TASK:
Starting at the first line of the listing below, repeat each line exactly until the line containing "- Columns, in", which you include. Leave out pictures.

DATASET EXCERPT:
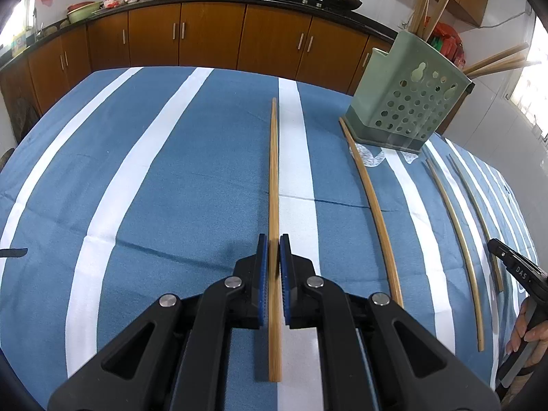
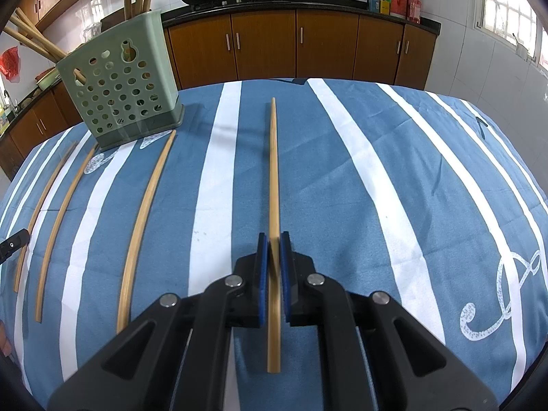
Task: Organize utensils
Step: 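Lift the chopsticks with both tools and carry them above the green holder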
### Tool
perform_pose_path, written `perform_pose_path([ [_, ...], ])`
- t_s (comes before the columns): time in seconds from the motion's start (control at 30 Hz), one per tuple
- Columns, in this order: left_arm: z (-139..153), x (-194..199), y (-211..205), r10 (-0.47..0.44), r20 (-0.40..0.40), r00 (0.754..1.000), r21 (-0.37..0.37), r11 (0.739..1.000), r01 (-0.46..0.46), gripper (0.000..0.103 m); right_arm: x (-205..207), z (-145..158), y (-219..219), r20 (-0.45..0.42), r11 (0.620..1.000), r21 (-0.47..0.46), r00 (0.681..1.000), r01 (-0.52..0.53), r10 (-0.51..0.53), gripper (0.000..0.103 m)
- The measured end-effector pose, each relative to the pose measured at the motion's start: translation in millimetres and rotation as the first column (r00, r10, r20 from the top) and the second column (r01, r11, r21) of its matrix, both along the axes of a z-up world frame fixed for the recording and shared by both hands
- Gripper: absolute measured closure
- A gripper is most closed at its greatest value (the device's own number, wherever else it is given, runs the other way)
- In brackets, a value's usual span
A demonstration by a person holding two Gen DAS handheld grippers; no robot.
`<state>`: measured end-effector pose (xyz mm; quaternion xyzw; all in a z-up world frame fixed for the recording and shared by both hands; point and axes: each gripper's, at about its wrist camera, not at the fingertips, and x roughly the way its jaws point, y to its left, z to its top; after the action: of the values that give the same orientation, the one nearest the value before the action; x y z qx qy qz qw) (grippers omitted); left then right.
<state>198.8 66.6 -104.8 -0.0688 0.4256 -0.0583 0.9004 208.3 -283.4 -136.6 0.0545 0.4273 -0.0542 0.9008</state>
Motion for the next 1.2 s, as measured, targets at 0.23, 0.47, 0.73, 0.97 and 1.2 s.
perform_pose_path([
  [0.23, -0.1, 0.1, 0.2, 0.000, 0.000, 1.000, 0.000, 1.000, 0.000, 0.095, 0.5, -0.4, 0.3, 0.000, 1.000, 0.006, 1.000, 0.000, 0.000, 0.094],
  [0.47, 0.0, 0.1, 0.2, 0.000, 0.000, 1.000, -0.002, 1.000, 0.000, 0.095, 0.4, -0.3, -0.4, 0.001, 1.000, 0.009, 1.000, 0.000, 0.000, 0.094],
  [0.73, 0.3, -6.2, -4.2, -0.007, 0.001, 1.000, 0.039, 0.999, 0.006, 0.095, -4.6, -0.2, -1.6, 0.003, 1.000, 0.026, 1.000, 0.001, -0.001, 0.094],
  [0.97, 0.0, -11.5, -6.9, -0.014, 0.001, 1.000, 0.041, 0.999, 0.014, 0.095, -6.1, -0.3, -2.6, 0.004, 0.999, 0.040, 1.000, 0.001, -0.001, 0.094],
  [1.2, 9.4, -13.9, -9.8, -0.033, 0.024, 0.999, 0.080, 0.996, 0.031, 0.096, -14.0, 13.1, -9.1, 0.056, 0.998, 0.060, 0.998, 0.003, -0.006, 0.096],
])
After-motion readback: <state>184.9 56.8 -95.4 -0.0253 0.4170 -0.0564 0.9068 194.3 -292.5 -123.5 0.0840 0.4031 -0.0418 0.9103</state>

SOLUTION TO THIS PROBLEM:
Task: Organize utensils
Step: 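Lift the chopsticks with both tools and carry them above the green holder
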### Tool
perform_pose_path, written `perform_pose_path([ [_, ...], ])`
- t_s (comes before the columns): time in seconds from the motion's start (control at 30 Hz), one per tuple
- Columns, in this order: left_arm: z (-139..153), x (-194..199), y (-211..205), r10 (-0.47..0.44), r20 (-0.40..0.40), r00 (0.754..1.000), r21 (-0.37..0.37), r11 (0.739..1.000), r01 (-0.46..0.46), gripper (0.000..0.103 m); right_arm: x (-205..207), z (-145..158), y (-219..219), r20 (-0.45..0.42), r11 (0.620..1.000), r21 (-0.47..0.46), r00 (0.681..1.000), r01 (-0.52..0.53), r10 (-0.51..0.53), gripper (0.000..0.103 m)

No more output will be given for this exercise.